Work out how many lines in the records below include the string "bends", and reply with that number alone.
::::
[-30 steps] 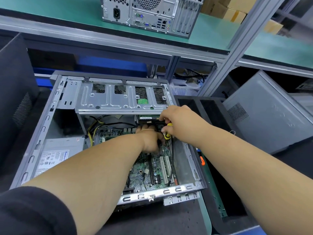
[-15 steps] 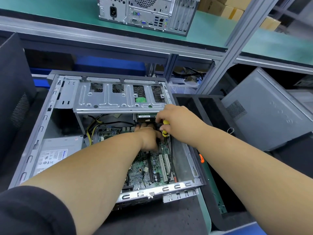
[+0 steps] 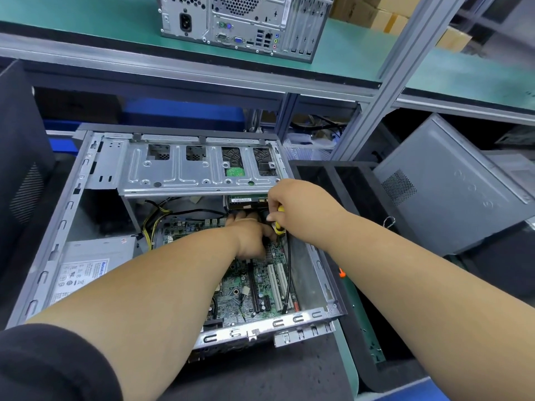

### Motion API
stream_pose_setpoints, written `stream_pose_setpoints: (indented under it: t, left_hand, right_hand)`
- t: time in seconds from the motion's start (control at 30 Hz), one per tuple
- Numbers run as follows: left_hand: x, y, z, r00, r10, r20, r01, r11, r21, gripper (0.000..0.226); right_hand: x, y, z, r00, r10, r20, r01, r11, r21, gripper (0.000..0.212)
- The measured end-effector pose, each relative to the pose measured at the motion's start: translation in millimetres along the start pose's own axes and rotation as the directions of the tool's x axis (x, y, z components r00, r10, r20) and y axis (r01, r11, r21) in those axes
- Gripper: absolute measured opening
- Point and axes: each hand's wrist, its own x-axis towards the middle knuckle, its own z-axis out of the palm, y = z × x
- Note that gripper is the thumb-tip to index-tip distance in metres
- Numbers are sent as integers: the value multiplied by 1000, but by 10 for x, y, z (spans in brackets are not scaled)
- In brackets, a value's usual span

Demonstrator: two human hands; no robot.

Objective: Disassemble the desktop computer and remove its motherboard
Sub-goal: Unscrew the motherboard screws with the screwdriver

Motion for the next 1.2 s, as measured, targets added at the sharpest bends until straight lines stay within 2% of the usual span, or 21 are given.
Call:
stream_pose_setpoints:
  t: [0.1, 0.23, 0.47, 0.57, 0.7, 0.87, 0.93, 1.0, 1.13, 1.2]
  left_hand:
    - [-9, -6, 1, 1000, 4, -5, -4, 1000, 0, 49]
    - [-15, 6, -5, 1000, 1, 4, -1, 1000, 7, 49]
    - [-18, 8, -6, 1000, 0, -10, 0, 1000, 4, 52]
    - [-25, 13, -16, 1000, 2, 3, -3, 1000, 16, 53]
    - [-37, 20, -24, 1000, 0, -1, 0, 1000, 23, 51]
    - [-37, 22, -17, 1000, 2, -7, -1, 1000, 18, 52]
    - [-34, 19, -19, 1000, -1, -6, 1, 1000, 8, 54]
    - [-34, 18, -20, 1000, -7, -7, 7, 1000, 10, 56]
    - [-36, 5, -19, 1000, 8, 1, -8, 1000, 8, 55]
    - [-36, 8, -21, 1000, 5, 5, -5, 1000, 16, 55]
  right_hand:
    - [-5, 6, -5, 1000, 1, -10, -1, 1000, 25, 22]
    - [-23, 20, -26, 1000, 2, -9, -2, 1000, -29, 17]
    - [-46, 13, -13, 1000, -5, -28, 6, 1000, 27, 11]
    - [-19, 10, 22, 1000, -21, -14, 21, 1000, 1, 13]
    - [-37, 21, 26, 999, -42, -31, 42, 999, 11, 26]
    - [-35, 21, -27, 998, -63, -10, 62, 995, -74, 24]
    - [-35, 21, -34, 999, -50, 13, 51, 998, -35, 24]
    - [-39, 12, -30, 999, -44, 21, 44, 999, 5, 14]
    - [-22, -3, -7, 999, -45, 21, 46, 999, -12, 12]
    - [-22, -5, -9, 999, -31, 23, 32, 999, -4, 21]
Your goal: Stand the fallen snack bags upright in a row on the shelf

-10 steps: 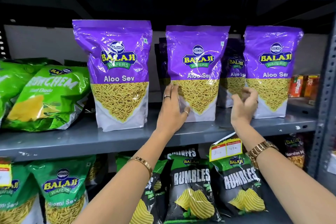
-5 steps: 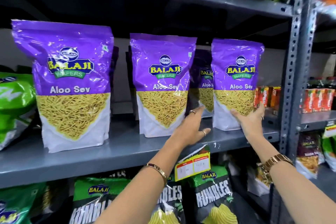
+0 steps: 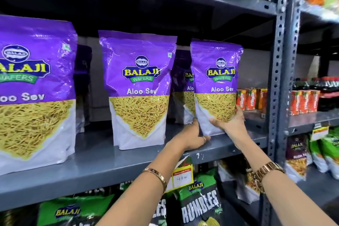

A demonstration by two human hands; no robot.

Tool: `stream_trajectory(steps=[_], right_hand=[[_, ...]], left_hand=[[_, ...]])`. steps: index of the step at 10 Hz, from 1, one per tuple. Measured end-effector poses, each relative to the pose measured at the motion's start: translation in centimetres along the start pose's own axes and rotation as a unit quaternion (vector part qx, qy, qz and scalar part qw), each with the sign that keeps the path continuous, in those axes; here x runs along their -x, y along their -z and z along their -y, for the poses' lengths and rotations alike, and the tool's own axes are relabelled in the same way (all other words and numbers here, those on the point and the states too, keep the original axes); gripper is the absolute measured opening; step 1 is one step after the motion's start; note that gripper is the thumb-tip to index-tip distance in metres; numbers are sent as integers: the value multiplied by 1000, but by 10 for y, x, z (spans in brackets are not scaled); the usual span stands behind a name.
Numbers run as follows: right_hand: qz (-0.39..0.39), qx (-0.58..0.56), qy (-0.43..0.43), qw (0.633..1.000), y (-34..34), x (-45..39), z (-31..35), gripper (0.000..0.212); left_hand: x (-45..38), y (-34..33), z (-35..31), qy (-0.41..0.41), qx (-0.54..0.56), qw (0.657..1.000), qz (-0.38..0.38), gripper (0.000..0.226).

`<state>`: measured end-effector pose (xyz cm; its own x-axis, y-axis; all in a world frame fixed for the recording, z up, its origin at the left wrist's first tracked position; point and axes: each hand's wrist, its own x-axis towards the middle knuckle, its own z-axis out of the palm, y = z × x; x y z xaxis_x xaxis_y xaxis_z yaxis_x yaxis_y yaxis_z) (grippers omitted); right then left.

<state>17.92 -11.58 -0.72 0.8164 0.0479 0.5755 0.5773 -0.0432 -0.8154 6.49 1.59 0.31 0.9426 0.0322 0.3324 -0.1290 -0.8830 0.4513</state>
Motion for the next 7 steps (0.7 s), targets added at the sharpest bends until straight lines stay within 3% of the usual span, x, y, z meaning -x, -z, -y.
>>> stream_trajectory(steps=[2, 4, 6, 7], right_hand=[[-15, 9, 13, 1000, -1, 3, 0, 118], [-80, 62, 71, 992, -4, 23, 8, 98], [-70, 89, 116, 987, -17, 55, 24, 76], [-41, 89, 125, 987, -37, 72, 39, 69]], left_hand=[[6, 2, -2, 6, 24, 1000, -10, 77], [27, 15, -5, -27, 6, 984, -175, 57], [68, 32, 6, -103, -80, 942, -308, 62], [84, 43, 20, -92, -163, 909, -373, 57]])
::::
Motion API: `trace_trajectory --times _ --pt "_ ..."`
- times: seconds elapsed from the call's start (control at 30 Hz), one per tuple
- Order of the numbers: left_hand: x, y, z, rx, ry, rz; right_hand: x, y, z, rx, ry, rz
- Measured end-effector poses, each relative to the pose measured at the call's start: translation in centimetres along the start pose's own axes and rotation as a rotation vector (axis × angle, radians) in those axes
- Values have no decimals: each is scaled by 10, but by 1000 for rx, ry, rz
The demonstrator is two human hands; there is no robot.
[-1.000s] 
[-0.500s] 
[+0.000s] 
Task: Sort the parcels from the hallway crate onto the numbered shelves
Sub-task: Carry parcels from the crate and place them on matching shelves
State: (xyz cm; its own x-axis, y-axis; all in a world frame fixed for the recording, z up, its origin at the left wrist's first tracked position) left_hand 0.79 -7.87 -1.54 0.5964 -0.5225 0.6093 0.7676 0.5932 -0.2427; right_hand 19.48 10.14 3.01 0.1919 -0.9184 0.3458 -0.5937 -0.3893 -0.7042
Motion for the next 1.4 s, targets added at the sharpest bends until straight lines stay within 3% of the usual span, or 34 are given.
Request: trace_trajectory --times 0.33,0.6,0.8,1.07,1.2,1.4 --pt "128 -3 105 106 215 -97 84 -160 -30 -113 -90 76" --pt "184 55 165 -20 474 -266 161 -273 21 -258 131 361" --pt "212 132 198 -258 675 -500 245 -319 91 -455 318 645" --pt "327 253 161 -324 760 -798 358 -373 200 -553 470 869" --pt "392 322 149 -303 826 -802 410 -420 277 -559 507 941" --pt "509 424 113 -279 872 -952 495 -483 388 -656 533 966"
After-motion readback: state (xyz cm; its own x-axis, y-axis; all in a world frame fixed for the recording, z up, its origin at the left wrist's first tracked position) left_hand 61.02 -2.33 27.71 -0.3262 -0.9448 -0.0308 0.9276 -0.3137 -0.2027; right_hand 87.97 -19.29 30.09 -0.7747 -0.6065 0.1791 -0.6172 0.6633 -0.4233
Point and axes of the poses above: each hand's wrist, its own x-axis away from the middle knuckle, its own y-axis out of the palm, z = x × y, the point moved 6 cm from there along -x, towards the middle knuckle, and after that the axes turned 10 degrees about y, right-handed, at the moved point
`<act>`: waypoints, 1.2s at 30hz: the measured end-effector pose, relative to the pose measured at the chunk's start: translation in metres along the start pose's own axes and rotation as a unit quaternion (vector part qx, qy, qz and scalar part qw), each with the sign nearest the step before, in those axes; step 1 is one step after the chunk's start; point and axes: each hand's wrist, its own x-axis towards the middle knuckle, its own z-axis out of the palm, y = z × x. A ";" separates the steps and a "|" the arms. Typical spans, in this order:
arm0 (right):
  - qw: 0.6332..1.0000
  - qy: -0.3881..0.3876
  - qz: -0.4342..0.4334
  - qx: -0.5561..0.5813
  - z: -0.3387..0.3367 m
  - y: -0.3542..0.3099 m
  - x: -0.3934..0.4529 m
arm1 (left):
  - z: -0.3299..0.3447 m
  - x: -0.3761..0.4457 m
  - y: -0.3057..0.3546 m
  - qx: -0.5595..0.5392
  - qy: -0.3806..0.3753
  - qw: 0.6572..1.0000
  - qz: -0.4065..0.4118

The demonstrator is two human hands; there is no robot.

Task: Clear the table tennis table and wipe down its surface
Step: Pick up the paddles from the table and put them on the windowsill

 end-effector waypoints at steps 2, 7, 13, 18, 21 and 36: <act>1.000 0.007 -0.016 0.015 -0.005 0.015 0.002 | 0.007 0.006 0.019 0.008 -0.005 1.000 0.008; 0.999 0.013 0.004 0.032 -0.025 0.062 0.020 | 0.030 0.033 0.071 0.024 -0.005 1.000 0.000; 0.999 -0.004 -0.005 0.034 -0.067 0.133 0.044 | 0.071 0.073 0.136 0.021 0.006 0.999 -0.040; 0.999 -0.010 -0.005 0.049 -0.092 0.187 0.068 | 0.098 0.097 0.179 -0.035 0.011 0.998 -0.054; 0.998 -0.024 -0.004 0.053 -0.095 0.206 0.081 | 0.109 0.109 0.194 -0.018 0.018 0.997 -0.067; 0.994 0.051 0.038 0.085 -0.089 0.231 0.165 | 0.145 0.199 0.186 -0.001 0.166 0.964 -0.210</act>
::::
Exercise output: 3